[DATA PROVIDED]

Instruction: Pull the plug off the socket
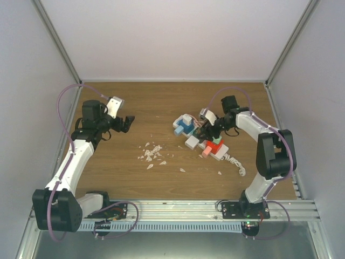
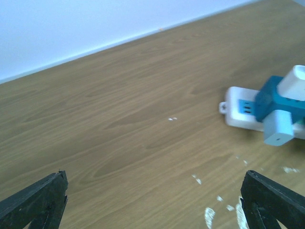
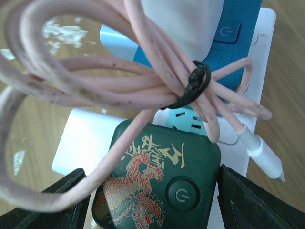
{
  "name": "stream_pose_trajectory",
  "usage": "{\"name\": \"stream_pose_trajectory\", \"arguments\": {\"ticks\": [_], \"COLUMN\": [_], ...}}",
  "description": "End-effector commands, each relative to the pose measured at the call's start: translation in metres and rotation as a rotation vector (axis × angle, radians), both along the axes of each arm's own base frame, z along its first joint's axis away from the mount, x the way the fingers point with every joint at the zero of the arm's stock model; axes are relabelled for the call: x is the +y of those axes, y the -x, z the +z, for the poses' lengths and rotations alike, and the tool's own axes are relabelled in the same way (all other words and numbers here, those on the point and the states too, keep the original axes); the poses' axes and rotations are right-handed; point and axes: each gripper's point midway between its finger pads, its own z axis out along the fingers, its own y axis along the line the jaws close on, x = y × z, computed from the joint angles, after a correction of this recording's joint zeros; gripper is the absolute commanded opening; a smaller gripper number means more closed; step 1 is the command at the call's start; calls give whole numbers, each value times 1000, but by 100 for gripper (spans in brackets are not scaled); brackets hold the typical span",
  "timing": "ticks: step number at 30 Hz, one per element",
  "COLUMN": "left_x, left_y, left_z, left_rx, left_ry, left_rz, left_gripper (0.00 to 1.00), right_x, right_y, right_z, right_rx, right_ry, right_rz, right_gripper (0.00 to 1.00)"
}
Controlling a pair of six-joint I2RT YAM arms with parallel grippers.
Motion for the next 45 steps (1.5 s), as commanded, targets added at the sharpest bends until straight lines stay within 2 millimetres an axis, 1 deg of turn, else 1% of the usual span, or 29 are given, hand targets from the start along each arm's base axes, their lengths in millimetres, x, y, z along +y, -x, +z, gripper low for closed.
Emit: {"name": "stream_pose_trajectory", "arguments": {"ticks": [1,3,5,7,9,11,15,18,20,22,24,25,27,29,30,32,33,35,40,44,45], "left_x": [-37,-51,-66,-77,-84,-88,-97,-110,-120,-134,-148,-155,-171,-185,-193,-209,-217,-233,-274,-302,-306], "left_y": [26,38,53,65,70,67,50,45,40,38,38,38,43,51,54,59,61,66,71,70,65], "left_z": [-1,-4,-8,-11,-15,-20,-27,-29,-26,-22,-18,-14,-3,5,7,9,9,11,12,8,8], "left_rx": [3,18,21,13,-1,-7,8,-1,-6,-8,-22,-38,-85,-125,-137,-156,-156,-160,-196,-214,-213], "left_ry": [17,30,44,39,19,-7,-14,-12,-3,-6,-23,-30,-38,-44,-49,-64,-66,-60,-72,-85,-79], "left_rz": [-258,-360,-488,-595,-667,-707,-726,-772,-802,-840,-884,-903,-961,-1037,-1075,-1143,-1173,-1229,-1325,-1364,-1360], "left_gripper": [99,99,99,99,99,99,99,99,99,99,99,99,99,99,99,99,99,99,98,95,94], "right_x": [29,31,32,32,35,38,42,43,41,36,28,19,2,-20,-31,-54,-63,-75,-88,-92,-91], "right_y": [44,47,44,34,25,19,9,9,9,9,12,13,24,34,40,46,50,59,77,78,78], "right_z": [-3,-1,2,6,17,29,49,62,72,83,95,102,115,117,114,115,115,109,75,48,44], "right_rx": [110,103,69,8,-49,-93,-140,-164,-184,-203,-218,-228,-270,-311,-319,-357,-368,-385,-397,-411,-413], "right_ry": [-81,-92,-91,-83,-94,-115,-142,-155,-164,-175,-194,-204,-213,-197,-190,-178,-176,-165,-113,-88,-90], "right_rz": [194,237,264,264,260,255,230,222,212,198,179,160,135,94,72,15,-7,-31,-38,-33,-24], "right_gripper": [45,45,49,54,59,64,77,82,85,88,89,89,89,90,91,94,95,95,94,94,94]}}
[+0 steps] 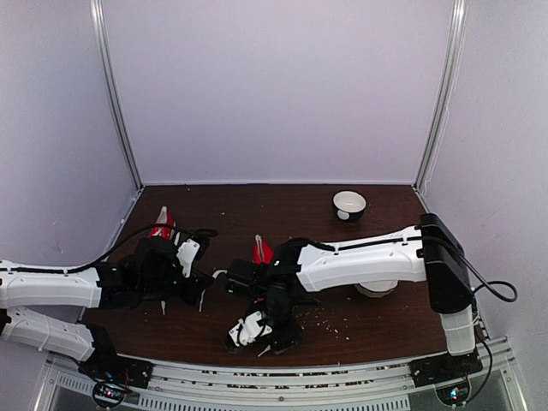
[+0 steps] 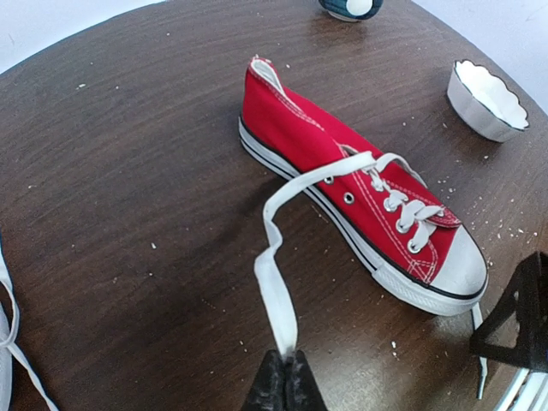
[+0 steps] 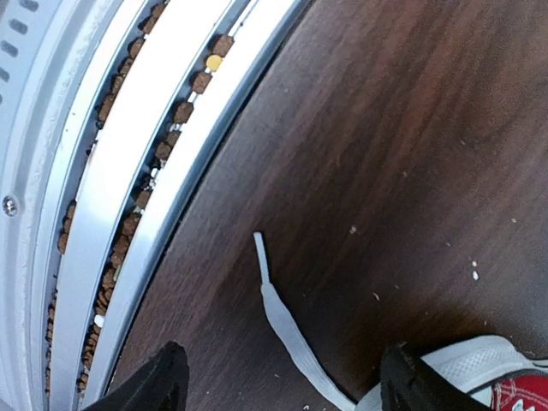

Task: Tie the shoes
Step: Pick up the shoelace from the center of the board.

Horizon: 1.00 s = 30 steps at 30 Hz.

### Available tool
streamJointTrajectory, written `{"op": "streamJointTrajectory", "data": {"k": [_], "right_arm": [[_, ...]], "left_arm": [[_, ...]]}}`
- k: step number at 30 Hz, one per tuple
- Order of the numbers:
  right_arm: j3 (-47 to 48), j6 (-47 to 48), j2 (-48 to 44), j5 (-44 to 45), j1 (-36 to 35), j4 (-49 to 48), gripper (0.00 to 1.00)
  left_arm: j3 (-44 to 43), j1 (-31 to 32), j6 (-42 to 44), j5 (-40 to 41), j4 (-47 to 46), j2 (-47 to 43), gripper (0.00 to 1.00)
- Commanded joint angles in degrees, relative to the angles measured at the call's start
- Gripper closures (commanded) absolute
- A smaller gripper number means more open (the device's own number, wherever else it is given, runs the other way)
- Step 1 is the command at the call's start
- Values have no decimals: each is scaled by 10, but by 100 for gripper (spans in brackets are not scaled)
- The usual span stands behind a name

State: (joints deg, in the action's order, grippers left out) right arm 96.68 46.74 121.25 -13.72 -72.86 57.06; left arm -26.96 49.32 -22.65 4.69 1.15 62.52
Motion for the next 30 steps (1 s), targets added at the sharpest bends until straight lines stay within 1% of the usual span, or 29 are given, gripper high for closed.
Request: {"op": "streamJointTrajectory", "data": {"k": [1, 4, 9, 11, 13, 16, 19, 21, 22, 27, 30], "right_arm": [[70, 66, 58, 64, -28, 114, 27], [73, 77, 74, 79, -40, 101, 31], [89, 71, 102, 101, -40, 91, 53], [91, 64, 109, 107, -39, 91, 65], [89, 58, 111, 110, -40, 90, 82], [77, 50, 108, 113, -43, 90, 100], [65, 23, 97, 114, -43, 79, 100], [41, 4, 73, 113, -41, 52, 100], [-12, -30, 20, 106, -31, -7, 100], [-142, -124, -123, 30, 29, -131, 100], [-230, -182, -217, 14, 73, -211, 100]], "left_arm": [[7, -2, -9, 11, -16, -15, 100], [6, -2, -9, 9, -17, -13, 100], [4, -3, -8, 8, -18, -7, 100], [4, -2, -7, 9, -19, -6, 100], [4, -2, -7, 11, -19, -6, 100], [4, -2, -6, 13, -18, -8, 100], [6, -2, -5, 14, -18, -12, 100], [6, -3, -5, 16, -18, -13, 100], [6, -2, -5, 17, -18, -13, 100], [5, -2, -4, 16, -17, -8, 100], [4, -2, -2, 19, -17, -4, 100]]}}
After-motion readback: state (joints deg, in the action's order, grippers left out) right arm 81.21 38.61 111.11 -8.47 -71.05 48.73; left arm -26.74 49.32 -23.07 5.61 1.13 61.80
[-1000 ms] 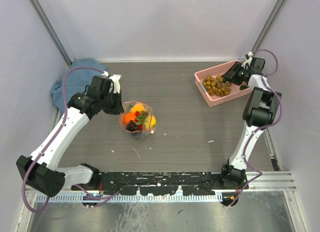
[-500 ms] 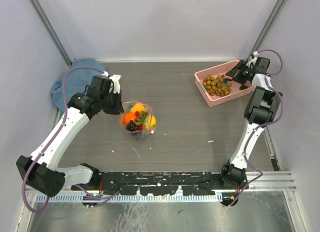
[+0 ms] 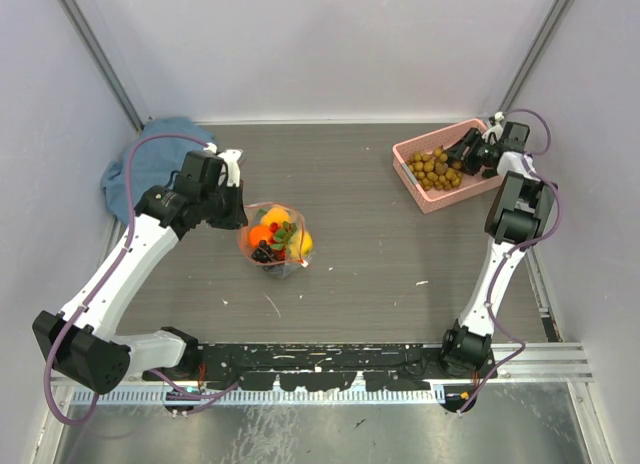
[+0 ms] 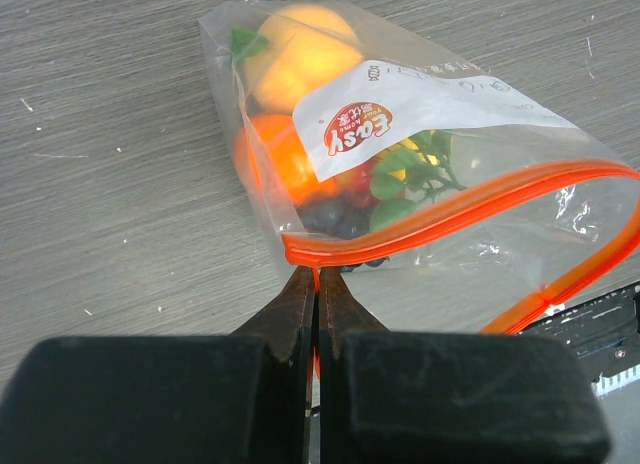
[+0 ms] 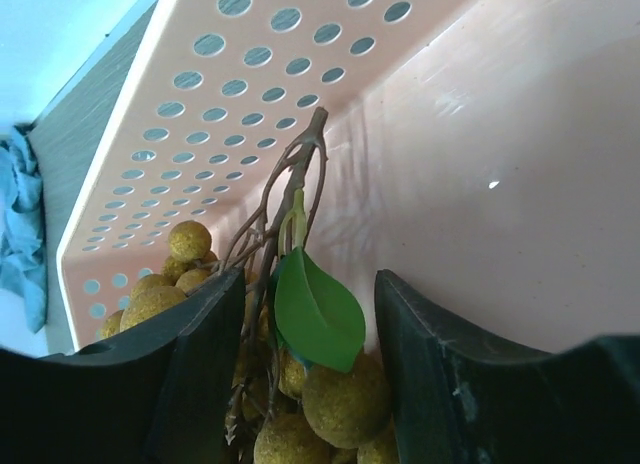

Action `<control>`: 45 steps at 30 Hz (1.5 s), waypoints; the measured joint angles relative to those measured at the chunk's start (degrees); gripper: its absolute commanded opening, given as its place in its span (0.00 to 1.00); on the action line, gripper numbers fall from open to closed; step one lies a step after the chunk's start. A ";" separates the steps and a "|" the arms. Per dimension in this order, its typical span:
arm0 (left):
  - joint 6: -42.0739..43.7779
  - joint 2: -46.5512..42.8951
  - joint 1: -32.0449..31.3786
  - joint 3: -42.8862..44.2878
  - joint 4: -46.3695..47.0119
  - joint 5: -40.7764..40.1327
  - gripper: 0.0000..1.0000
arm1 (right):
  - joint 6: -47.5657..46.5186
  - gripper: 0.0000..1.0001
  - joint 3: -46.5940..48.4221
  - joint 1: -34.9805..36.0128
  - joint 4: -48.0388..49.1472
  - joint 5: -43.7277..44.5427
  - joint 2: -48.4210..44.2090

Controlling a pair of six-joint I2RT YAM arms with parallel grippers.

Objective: Place the food in the zip-top bag and seal the zipper
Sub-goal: Pick up the fake fruit from the bin.

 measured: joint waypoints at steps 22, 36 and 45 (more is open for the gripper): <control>0.00 -0.02 0.00 0.00 0.00 0.13 0.00 | 2.71 0.09 -8.98 0.00 8.28 -4.59 -8.35; -0.02 -0.44 0.02 -0.02 0.02 1.90 0.00 | 1.01 0.06 -17.27 0.11 13.49 1.36 -23.37; -0.04 -0.79 0.00 -0.04 0.02 3.15 0.00 | 0.52 0.06 -22.29 1.27 13.31 3.80 -30.49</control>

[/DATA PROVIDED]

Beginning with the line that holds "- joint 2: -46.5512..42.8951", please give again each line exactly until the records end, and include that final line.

EXERCISE SOLUTION:
  - joint 2: -46.5512..42.8951
  - joint 1: -32.0449..31.3786
  - joint 3: -42.8862..44.2878
  - joint 4: -46.3695..47.0119
  - joint 5: -40.7764..40.1327
  - gripper: 0.0000..1.0000
arm1 (right):
  - joint 6: -47.5657..46.5186
  - gripper: 0.0000..1.0001
  - joint 3: -46.5940..48.4221
  - joint 1: -34.9805..36.0128
  - joint 4: -48.0388..49.1472
  - joint 5: -43.7277..44.5427
  - joint 2: -48.4210..44.2090

Controlling a pair of six-joint I2RT YAM arms with parallel grippers.

Objective: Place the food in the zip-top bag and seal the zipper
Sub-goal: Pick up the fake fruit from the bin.

 measured: joint waypoints at steps 22, 36 and 45 (more is open for the gripper): <control>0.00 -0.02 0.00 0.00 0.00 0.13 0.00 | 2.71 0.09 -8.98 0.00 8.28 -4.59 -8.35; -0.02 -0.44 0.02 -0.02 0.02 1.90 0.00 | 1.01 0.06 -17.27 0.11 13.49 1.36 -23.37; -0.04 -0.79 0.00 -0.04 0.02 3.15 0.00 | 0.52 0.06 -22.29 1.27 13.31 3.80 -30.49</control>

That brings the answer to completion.